Van Diepen, Allison. (2011). The vampire stalker. Point/Scholastic. High school junior Amy Hawthorne is in love with Alexander Banks, a fictional vampire hunter from a series whose popularity rivals that of Harry Potter or the Twilight series. Rabid fans of the series wait in line at bookstores to get their hands on the second book in the series by Elizabeth Howard. Set in 1920s Chicago, the stories Amy relishes center around an Otherworld Chicago where vampire Vigo Skaar has settled, wreaking havoc on the city and preventing technological advances. Alexander Banks is the never-say-die hero who has dedicated his life to killing Vigo. If only the guys who attend her high school were more like the dashing Alexander, then Amy knows she could find someone to love. Unexpectedly, as she walks home from a school dance, she meets someone who looks like and claims to be Alexander. When he shows her scars that could only belong to Alexander, she realizes that somehow he has crossed into her Chicago from his Chicago--and Vigo is somewhere on the city's streets as well. Suddenly, Amy is living in her fantasy world rather than simply writing fan fiction about its characters.

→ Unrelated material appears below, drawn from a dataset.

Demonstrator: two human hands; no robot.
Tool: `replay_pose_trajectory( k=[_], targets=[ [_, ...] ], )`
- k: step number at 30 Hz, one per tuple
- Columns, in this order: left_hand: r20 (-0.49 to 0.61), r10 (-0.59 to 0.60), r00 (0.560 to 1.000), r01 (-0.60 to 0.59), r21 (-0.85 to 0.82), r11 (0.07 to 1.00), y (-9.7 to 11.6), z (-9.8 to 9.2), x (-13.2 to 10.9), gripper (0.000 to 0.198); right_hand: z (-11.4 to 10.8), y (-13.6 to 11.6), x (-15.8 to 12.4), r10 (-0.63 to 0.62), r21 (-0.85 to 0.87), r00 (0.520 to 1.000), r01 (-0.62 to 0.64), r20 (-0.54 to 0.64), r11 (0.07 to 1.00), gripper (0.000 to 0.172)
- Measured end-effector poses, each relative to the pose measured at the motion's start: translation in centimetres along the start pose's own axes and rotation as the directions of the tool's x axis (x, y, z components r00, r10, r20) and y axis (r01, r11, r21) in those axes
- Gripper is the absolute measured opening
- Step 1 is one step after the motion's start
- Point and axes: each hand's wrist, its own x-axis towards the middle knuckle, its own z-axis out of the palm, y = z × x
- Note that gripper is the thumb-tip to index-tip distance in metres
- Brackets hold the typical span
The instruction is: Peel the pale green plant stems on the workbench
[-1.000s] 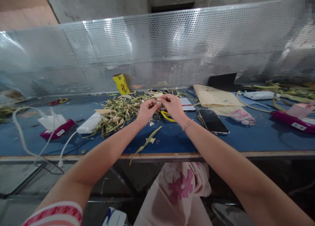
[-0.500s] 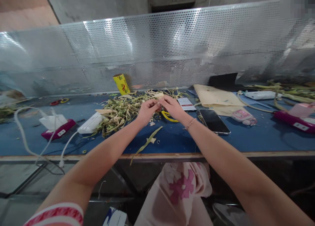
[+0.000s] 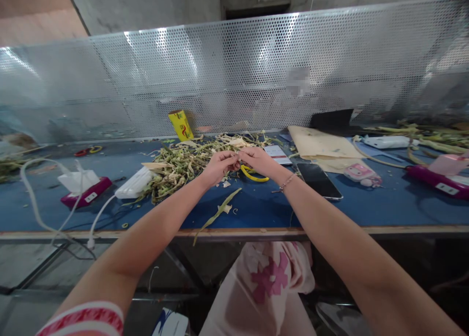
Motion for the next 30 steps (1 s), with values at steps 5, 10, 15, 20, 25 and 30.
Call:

Not surprisingly, Amy and Alexander become close, and she teaches him about the modern world while he continues to try to track down Vigo. But time is running out for them all since the portal through which they crossed from one world into another is about to close. While the personality changes in Amy seem somewhat unbelievable, and there is so much crossing of the portal from Chicago of the past to Chicago of the present that things are likely to become a bit crowded, this is a delightful send-up of authors of these sorts of books, popular book series, fan fiction, fanatic fans, vampires, popular culture, and the club scene. Some of the lines left me chortling in self-recognition. The astonishment expressed by the vampire series' author once she realizes that the world she thought she created actually exists is palpable.
Favorite Lines:
"The thought of being jealous of a character in a book was silly, but I couldn't help it" (p. 4).
"When a person knows they've hurt you, they have trouble looking you in the eye" (p. 205).